I do see the value on having a single query to prioritize the work that should be picked in the next milestone, basically because this is the way people is used to work. It may be performance or availability or stability, but in general I would like to have a tool to say: gimme this ASAP because it's causing pain.

Talk the same language.

@pcarranza

in which case we should also add BP1 for Build Priority 1 and maybe GP1 for Gitaly Priority 1. Then we find ourselves in the crossroad of which one is a higher priority? build? gitaly? production? security?

It's possible that it snowballs to that. But I don't think that is as much a problem at this point compared to the jungle of issues without prioritization. In any case we can also reduce the noise by using PP labels for anything related to availability and performance, as I had started drafting in https://gitlab.com/gitlab-com/www-gitlab-com/merge_requests/6019. It can be used by the Gitaly team, the Build team... any team. If we need to rename the label to AP or PA to stand for "Availability & Performance" in order to make it clear that its not intended to be constrained to be used only by one team, then we can do that.

Can you take another look at https://gitlab.com/gitlab-com/www-gitlab-com/merge_requests/6019 and give your opinion on using those metrics (or similar ones) for an AP prioritization label?

@ernstvn I'm good with labeling things like AP standing as Availability and Performance, as those are our core concerns now.

Shall we start?

cc/ @mydigitalself

@pcarranza did you mean AP1 AP2 etc... or just AP as a general category?

Then we find ourselves in the crossroad of which one is a higher priority? build? gitaly? production? security?

That's just my life in general.
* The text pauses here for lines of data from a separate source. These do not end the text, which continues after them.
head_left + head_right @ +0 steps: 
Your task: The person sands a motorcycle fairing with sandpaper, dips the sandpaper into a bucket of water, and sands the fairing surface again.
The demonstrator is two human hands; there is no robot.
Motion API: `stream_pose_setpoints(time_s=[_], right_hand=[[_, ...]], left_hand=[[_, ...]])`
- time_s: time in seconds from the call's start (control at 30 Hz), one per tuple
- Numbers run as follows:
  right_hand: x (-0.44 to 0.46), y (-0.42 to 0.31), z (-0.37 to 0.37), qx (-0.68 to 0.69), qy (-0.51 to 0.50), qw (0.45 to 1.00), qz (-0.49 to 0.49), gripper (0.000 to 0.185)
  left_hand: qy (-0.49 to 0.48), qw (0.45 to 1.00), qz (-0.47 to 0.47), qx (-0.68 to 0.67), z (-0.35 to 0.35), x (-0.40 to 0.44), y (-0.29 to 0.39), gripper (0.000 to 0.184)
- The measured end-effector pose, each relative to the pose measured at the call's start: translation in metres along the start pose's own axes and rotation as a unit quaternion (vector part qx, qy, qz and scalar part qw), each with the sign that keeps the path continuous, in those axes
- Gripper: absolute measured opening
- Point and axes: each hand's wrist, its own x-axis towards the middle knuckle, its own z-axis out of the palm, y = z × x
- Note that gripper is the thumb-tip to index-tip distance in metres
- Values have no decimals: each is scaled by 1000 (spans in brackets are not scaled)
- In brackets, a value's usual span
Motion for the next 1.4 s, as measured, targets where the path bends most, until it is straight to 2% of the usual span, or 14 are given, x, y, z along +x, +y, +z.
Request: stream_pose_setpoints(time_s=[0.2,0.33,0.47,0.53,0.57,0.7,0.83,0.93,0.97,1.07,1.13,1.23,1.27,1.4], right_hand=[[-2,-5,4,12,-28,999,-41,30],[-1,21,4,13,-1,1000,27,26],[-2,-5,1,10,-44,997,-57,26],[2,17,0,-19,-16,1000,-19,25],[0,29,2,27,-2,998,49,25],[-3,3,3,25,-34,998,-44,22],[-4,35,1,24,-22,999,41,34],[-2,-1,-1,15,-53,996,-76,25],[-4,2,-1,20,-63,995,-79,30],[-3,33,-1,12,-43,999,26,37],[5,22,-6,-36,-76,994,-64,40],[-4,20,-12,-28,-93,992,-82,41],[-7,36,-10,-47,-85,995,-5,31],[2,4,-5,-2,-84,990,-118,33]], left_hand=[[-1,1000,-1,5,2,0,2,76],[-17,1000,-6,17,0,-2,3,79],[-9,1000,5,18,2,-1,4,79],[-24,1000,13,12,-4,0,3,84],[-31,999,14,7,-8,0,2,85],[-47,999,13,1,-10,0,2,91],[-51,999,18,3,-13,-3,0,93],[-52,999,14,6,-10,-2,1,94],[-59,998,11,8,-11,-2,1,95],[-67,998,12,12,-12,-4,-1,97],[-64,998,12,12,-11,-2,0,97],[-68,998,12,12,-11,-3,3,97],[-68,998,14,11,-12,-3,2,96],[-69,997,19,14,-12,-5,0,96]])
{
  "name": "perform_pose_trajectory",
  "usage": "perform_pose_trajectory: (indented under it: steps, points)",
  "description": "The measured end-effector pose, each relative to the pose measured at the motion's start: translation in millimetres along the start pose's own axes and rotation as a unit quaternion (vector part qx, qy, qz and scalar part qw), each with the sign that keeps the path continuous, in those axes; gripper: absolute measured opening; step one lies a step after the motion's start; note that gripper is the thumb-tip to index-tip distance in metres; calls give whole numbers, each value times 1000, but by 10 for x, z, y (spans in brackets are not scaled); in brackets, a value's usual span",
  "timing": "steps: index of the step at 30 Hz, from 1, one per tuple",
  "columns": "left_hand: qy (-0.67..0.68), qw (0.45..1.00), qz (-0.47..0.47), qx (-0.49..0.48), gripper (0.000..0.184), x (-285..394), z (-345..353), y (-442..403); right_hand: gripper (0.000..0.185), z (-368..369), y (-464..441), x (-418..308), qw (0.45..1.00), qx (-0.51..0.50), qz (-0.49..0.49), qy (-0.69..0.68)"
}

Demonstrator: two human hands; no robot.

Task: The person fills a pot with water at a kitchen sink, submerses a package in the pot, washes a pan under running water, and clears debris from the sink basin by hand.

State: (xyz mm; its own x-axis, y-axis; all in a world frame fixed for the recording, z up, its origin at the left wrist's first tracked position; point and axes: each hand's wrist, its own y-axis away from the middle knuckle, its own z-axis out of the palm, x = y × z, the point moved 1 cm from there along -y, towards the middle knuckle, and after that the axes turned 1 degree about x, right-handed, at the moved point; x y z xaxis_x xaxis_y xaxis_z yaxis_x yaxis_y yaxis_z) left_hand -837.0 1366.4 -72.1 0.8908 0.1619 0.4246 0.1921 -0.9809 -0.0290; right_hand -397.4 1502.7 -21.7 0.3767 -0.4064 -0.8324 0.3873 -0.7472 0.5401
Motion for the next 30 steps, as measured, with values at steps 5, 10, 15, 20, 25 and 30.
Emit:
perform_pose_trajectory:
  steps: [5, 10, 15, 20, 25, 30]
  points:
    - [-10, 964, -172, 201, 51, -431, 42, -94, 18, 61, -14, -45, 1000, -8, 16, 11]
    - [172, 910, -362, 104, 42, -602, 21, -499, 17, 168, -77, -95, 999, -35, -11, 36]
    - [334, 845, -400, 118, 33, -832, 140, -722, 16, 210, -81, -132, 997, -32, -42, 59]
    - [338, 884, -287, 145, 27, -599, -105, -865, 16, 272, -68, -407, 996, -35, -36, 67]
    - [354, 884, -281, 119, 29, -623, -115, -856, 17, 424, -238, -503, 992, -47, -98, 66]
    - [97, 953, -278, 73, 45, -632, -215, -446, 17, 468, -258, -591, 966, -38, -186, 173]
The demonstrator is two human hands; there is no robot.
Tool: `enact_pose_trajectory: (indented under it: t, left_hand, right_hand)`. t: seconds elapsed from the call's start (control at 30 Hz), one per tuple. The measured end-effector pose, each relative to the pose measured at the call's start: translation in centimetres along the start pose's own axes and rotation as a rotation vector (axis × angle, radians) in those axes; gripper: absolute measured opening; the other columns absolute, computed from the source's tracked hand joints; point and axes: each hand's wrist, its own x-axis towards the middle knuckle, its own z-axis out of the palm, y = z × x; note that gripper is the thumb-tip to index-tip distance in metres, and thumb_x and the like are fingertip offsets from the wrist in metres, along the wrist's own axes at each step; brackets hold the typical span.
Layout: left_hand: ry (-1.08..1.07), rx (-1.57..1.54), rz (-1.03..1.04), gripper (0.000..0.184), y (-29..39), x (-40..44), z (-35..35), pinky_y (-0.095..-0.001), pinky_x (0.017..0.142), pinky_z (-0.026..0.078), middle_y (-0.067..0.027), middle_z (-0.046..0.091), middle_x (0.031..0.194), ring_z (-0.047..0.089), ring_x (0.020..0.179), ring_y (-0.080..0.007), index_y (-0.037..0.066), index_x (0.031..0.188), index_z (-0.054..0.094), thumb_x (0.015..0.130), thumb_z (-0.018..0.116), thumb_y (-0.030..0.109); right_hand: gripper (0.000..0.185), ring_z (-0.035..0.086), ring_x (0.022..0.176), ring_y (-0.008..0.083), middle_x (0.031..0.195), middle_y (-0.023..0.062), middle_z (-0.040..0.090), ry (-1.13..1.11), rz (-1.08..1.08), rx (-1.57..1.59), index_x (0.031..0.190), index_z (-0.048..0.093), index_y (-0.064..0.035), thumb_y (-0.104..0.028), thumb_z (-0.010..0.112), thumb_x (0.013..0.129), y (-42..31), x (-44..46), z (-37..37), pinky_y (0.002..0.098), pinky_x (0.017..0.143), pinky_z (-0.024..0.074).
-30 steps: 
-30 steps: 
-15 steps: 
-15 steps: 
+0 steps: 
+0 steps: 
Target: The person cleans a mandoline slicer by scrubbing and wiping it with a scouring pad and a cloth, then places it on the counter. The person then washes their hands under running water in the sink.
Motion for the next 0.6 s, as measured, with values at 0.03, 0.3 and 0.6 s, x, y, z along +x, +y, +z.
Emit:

I have to prioritise strategic/direction initiatives vs improvements vs customer requests vs customer bugs vs new ee features vs production/performance issues.

All I'm saying is that, without being as close to the production environment as you folks are, is that I'm struggling to determine between your priorities and what's more important for you that we can work on.

@mydigitalself I mean AP1, AP2, APN

Or at least that's what I think makes sense for you, please correct me if I'm wrong.

@pcarranza ah cool - that's perfectly fine, thanks!

@pcarranza objections to using what was outlined in https://gitlab.com/gitlab-com/www-gitlab-com/merge_requests/6019 as the starting point for the MR that closes this issue?

@ernstvn I would like a simpler approach to only have 1 label type for the sake of simplicity, we can make it more complex if we need to.

Does that make sense @mydigitalself or would you prefer to have multiple labels that each one entails a different meaning, as @ernstvn proposed in https://gitlab.com/gitlab-com/www-gitlab-com/merge_requests/6019

@pcarranza

only have 1 label type for the sake of simplicity

Right, there is only one label type, namely AP, levels 1-3. In the merge request I use shorthand for urgency and impact to help pick the right level for the AP label, but one is not supposed to just use U1 and I2, but the resulting AP1 instead.

Are we misunderstanding each other?